The next two on the bottom of my list are my hottest takes, but have been murmurs this last week in the media. The community theater that is the Minnesota-Jimmy Butler situation has been an endless source of entertainment, especially as of recently. But while we still don’t know if Jimmy will be playing in a Wolves jersey this year, we do know that calling your teammates soft and yelling at them along with the GM is not usually the antidote for clashing personalities and a toxic front office situation. No matter if Jimmy is miraculously still present in April, a team with this many problems is in no way ready for the competition this year, especially after only sliding in last year in the final moments of the season.
All dynasties have to come to an end at some point. I’m sorry, but I believe your time has come, San Antonio. With Kawhi Leonard and Danny Green off to Toronto, Tony Parker in Charlotte, Manu retiring and no pseudo-Tim Duncan leader to stand alongside Gregg Popovich in sight, I’m not sure what this team will even look like a few months into the season. DeMar DeRozan is an All-Star, but he’s not Leonard. Dejounte Murray, the franchise’s young guard is now out indefinitely with a torn ACL. Even if LaMarcus Aldridge replicated his outstanding performance in San Antonio last year, someone has to be there to pass him the ball to make it to 47 wins and a seven seed.
That leaves the Pelicans, Nuggets, Lakers and Mavericks as competition for the Blazers; five teams, four spots. The Nuggets will definitely be ready this year to remedy their five-year playoff dry spell and no matter how strange the Lakers ensemble cast may be, I would be caught actively rooting for them before I would bet against LeBron making it to the playoffs. The Mavericks will have a sneaky winning season, if health is on their side, and could be a surprise for NBA fans alike. MacMahon saddled them at 13 but I believe they’ll be fighting for that 8th spot in April with new Euro blood Luka Doncic. He’s only 19 but has been playing professionally since he was 14 and carries himself like a veteran on and off the court.

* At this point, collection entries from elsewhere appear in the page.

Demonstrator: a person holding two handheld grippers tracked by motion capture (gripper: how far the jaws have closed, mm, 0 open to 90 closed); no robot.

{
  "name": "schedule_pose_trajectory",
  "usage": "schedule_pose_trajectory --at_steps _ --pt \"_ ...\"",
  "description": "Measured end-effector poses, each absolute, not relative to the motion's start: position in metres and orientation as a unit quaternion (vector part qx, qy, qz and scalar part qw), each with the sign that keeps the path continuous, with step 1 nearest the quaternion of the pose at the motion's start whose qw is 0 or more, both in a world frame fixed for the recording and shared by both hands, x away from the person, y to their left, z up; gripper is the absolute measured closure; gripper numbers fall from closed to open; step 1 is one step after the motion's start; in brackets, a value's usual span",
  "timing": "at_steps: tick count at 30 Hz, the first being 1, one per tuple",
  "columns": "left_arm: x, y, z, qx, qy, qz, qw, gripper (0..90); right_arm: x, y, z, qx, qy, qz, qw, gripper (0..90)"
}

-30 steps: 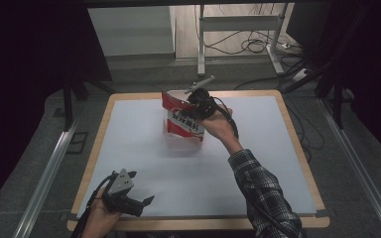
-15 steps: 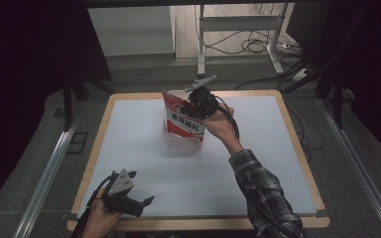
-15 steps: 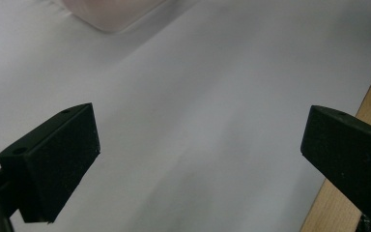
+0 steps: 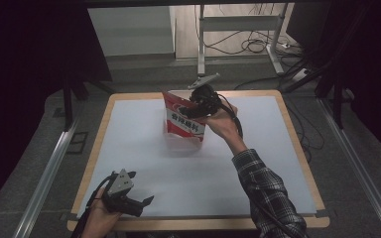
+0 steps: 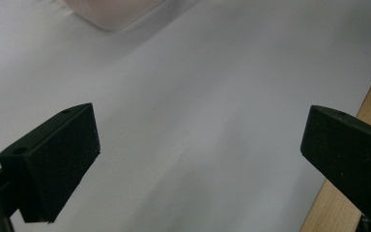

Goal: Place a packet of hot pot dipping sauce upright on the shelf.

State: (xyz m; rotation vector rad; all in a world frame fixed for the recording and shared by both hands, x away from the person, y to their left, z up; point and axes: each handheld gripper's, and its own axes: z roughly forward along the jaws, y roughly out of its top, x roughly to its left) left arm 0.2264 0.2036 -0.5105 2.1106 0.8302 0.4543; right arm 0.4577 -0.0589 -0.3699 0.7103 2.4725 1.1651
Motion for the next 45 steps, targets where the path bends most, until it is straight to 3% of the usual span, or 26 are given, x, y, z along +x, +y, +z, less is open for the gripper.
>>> schedule_pose_trajectory --at_steps 26,45 --pt "0.226 0.202 -0.511 0.84 0.327 0.18 0.393 0.9 0.45 -0.07 -0.363 0.239 0.864 0.419 0.148 12.7" --pt "0.226 0.202 -0.511 0.839 0.326 0.184 0.395 0.9 0.438 -0.085 -0.362 0.248 0.859 0.421 0.152 6.9"
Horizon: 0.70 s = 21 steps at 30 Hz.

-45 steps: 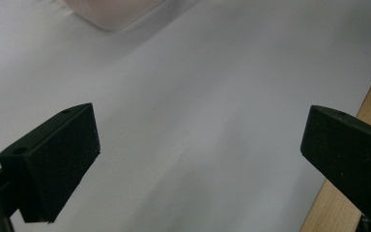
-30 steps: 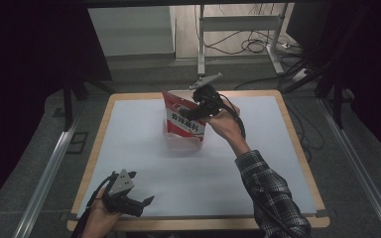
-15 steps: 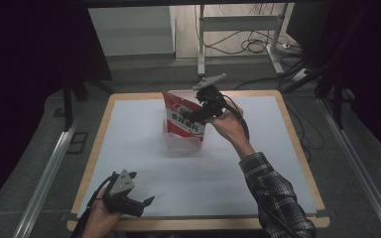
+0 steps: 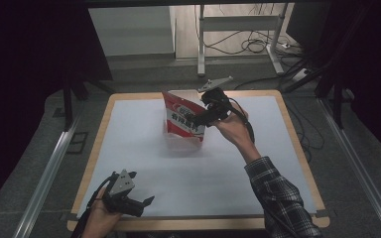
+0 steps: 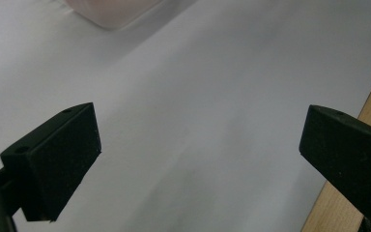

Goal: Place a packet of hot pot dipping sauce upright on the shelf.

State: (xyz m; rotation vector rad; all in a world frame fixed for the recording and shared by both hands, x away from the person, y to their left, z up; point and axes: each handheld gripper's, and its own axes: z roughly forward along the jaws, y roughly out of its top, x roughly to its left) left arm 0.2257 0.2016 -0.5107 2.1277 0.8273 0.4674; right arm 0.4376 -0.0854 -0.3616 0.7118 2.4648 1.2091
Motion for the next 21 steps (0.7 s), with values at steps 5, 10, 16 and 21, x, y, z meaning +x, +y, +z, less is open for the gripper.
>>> schedule_pose_trajectory --at_steps 5,10,16,21 --pt "0.226 0.201 -0.511 0.839 0.326 0.183 0.395 0.9 0.434 -0.09 -0.361 0.247 0.859 0.422 0.153 6.2" --pt "0.226 0.201 -0.511 0.839 0.325 0.181 0.397 0.9 0.43 -0.097 -0.363 0.248 0.858 0.424 0.153 5.6" --pt "0.226 0.201 -0.51 0.839 0.326 0.179 0.398 1.0 0.425 -0.106 -0.366 0.252 0.854 0.427 0.155 3.8" --pt "0.226 0.201 -0.51 0.839 0.326 0.179 0.398 0.9 0.423 -0.114 -0.37 0.256 0.851 0.43 0.157 1.7"
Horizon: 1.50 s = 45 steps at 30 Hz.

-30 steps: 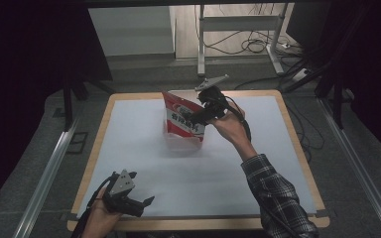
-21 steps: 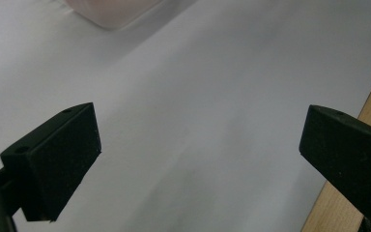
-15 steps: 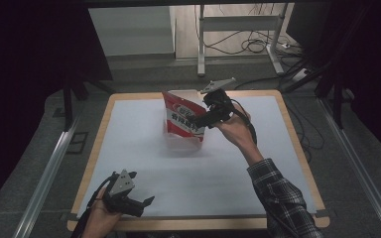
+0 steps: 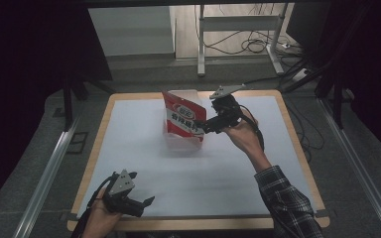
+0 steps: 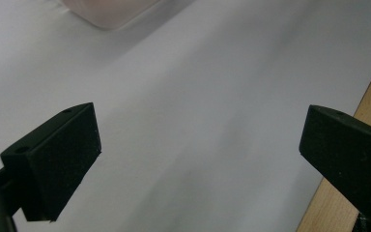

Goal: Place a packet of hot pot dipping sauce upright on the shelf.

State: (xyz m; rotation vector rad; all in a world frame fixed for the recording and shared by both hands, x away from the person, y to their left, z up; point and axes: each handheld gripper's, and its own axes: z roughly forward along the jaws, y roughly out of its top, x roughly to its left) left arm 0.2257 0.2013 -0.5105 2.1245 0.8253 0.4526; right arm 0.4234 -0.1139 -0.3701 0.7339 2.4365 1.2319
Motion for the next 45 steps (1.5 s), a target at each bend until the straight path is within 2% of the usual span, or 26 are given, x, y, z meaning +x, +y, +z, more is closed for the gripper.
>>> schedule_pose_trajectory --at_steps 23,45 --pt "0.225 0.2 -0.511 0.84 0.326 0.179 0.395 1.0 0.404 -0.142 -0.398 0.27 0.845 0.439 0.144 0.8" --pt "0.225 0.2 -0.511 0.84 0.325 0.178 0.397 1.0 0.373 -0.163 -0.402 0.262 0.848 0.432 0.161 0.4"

Adding him and big man DeAndre Jordan to their existing assets in Dennis Smith Jr. and Dirk Nowitzki, I would find it incredibly difficult to believe we won’t be seeing them battle against Golden State or Houston in the Spring.
Damian Lillard is coming off a personal best season and CJ McCollum is still the guy you want paired with Dame or leading the second squad, but the Blazers are going to have their hands full if they want to make the playoffs and they’re going to have to really channel something if they want home court advantage again. Lillard is going to need to continue his regular-season performance from last year and Zach Collins has to step up as big man in Davis’ absence. A Collins breakout season could and would be monumental for a possible Big Three in Rip City and if we can do that and the basketball stars align just right, this season could put the ‘Breakup the Blazers Backcourt’ conversations to rest. And for good.